La Romed di De Benedetti rimbalza in utile grazie alla scommessa cripto
- 5 Novembre 2025
- Posted by: Tony
- Categoria: Aziende
Romed, la holding della famiglia Carlo De Benedetti, ha registrato un ritorno all’utile: il consiglio di amministrazione, presieduto da Riccardo Zingales e guidato dall’amministratrice delegata Luisa Graziani, ha approvato i conti relativi all’esercizio 2024, chiuso con un utile di 1,1 milioni di euro dopo due anni in perdita (circa 44 milioni nel 2022 e quasi 20 milioni nel 2023).
I fattori
L’utile, che sarà sottoposto alla ratifica dell’assemblea dei soci convocata per il prossimo 14 novembre, è il risultato di più fattori collegati in larga parte a una significativa revisione della strategia di investimento.
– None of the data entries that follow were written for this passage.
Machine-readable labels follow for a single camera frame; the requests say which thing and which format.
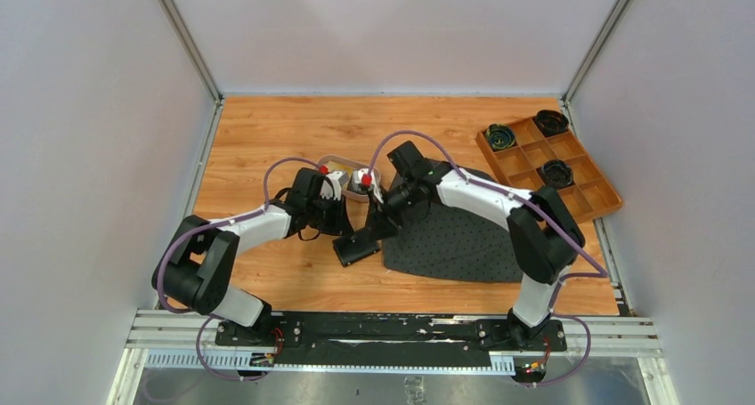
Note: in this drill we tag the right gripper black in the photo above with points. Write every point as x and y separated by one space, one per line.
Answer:
381 227

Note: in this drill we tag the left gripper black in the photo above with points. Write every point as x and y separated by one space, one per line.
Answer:
337 225

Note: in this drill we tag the pink oval tray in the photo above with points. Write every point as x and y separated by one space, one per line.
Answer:
354 163

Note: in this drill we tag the black leather card holder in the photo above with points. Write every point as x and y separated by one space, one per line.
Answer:
353 248

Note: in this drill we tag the gold credit card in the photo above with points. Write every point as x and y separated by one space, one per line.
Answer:
334 165

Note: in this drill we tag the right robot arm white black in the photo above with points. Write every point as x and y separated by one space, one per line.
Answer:
545 237

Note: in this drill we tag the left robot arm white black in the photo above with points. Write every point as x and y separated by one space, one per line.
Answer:
195 271

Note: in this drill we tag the dark grey dotted cloth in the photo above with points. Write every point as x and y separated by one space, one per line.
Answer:
460 234

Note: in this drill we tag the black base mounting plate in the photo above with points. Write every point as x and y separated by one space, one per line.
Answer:
401 340

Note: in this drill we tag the coiled black belt middle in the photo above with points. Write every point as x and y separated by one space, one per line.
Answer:
557 174

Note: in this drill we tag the coiled black belt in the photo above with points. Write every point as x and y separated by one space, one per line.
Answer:
551 122
557 174

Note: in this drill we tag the coiled black belt top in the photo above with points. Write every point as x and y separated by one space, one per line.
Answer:
551 122

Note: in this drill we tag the brown wooden compartment tray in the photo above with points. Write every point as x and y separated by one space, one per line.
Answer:
541 150

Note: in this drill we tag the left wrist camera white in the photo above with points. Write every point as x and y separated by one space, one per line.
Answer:
334 184

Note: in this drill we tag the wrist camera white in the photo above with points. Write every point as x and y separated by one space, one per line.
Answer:
334 184
365 186

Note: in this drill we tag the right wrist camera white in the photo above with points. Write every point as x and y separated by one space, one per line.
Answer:
365 186

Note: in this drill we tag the aluminium frame rail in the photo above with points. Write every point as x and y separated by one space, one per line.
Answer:
162 340
Il risultato netto di 1,1 milioni è stato conseguito dopo accantonamenti e svalutazioni per 9,1 milioni e imposte prevalentemente di natura figurativa per 5,1 milioni, indicativi di un risultato operativo vicino ai 15 milioni. La posizione finanziaria mostra debiti bancari intorno ai 100 milioni e un patrimonio netto salito a 51,6 milioni rispetto ai 50,4 milioni precedenti.
Il cambio di passo
Il miglioramento è riconducibile soprattutto a una svolta nelle scelte di allocazione: nel 2024 la società ha concentrato nuovi investimenti su due asset rilevanti, il segmento delle criptovalute e quello dei metalli. Queste esposizioni hanno contribuito in modo significativo ai risultati e, secondo quanto riferito dalla società, il trend positivo si è confermato anche nei primi mesi del 2025, pur con scelte operative diverse all’inizio del nuovo esercizio.
In aggiunta, è maturato un investimento realizzato tramite fondi di private equity, che ha fornito un apporto positivo al conto economico. Sul fronte organizzativo la società ha rafforzato il personale dedicato ai mercati finanziari e intensificato il monitoraggio delle posizioni, mentre la governance è stata ridefinita: è stata nominata una società di revisione per il controllo legale dei conti, che ha certificato il bilancio 2024, e la sede è stata trasferita a Milano. Questi interventi sono stati pensati per migliorare trasparenza, compliance e capacità decisionale.
Dal punto di vista strategico, la scelta di diversificare verso asset alternativi come le criptovalute e i metalli risponde sia a obiettivi di rendimento sia alla ricerca di strumenti non perfettamente correlati ai mercati tradizionali; tuttavia tali esposizioni implicano anche volatilità e richiedono controlli e politiche di rischio adeguate.
Il portafoglio
Tra le modifiche al portafoglio partecipazioni, Romed ha ceduto una quota del 4,3% di Arum, società che detiene poco più del 20% del gruppo agricolo BF (ex Bonifiche Ferraresi). Per quanto riguarda le attività editoriali, la partecipazione nel controllo di Editoriale Domani — sostenuta da Romed sin dalla nascita del progetto — è stata trasferita a settembre 2025 alla Fondazione Editoriale Domani, una scelta motivata dalla volontà di garantire maggiore autonomia e indipendenza editoriale.
La holding ha mantenuto in portafoglio partecipazioni rilevanti in ambito tecnologico e medtech: circa il 6,1% di Betaglue Technologies e partecipazioni in veicoli industriali e sanitari pari al 6,4%, 10,9% e 16,1% rispettivamente nei veicoli Twh Eye, Twh Hypertension e Twh Hypertension 3. Nei mesi scorsi è stata invece disposta la cessione di SoniVie, un asset correlato all’ecosistema Twh. Le operazioni di vendita e di mantenimento delle partecipazioni riflettono scelte di gestione orientate alla valorizzazione e alla liquidità del portafoglio.
Lo scenario prospettico per la società è di stabilità gestionale, con l’attesa che il rinnovato approccio agli investimenti e il rafforzamento della struttura interna sostengano risultati coerenti con quanto ottenuto nel 2024. Per gli investitori e gli stakeholder i cambiamenti in termini di governance, controllo contabile e strategia di allocazione rappresentano elementi rilevanti per valutare la sostenibilità e il profilo di rischio-rendimento delle partecipazioni nel medio termine.